Defekt-Quoten, Escape-Defects und Wiederholungsfehler erzählen Geschichten über Feedback-Geschwindigkeit und Teststrategie. Codeabdeckung ist nur nützlich, wenn sie risikobasiert interpretiert wird. Ergänze statische Analysen mit Kundensicht: Wie spürbar ist der Fehler wirklich? Verankere Ursachenanalysen, die Prozesse und Annahmen prüfen, nicht nur Schuldige identifizieren. Ziel ist robuste Qualität bei vernünftigem Aufwand, nicht Perfektion um jeden Preis.

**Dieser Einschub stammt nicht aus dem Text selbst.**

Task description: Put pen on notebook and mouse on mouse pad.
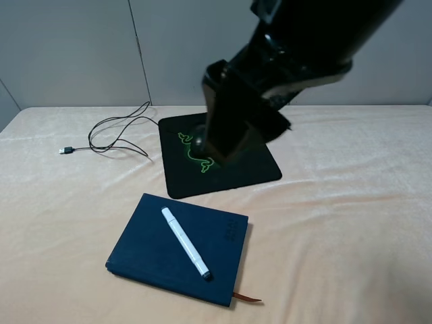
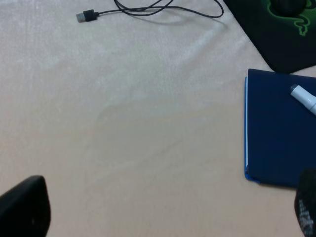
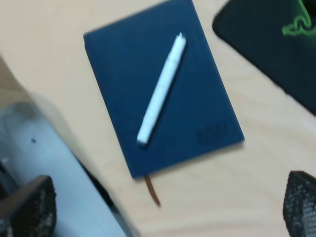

Aktivierung, Bindung, Zeit-zum-Wert, Aufgabenerfolg und Aufwandseinschätzung zeigen, ob Lösungen tatsächlich helfen. Trianguliere Daten: Ereignis-Streams, Interviews, Support-Tickets. Verbinde Erkenntnisse mit Portfolio-Entscheidungen, damit Prioritäten messbar werden. Teile die Geschichten hinter Metriken in regelmäßigen Reviews, lade Widerspruch ein und dokumentiere Lernpfade. So entsteht eine geteilte Sicht auf Nutzen statt hitziger Debatten über Meinungen.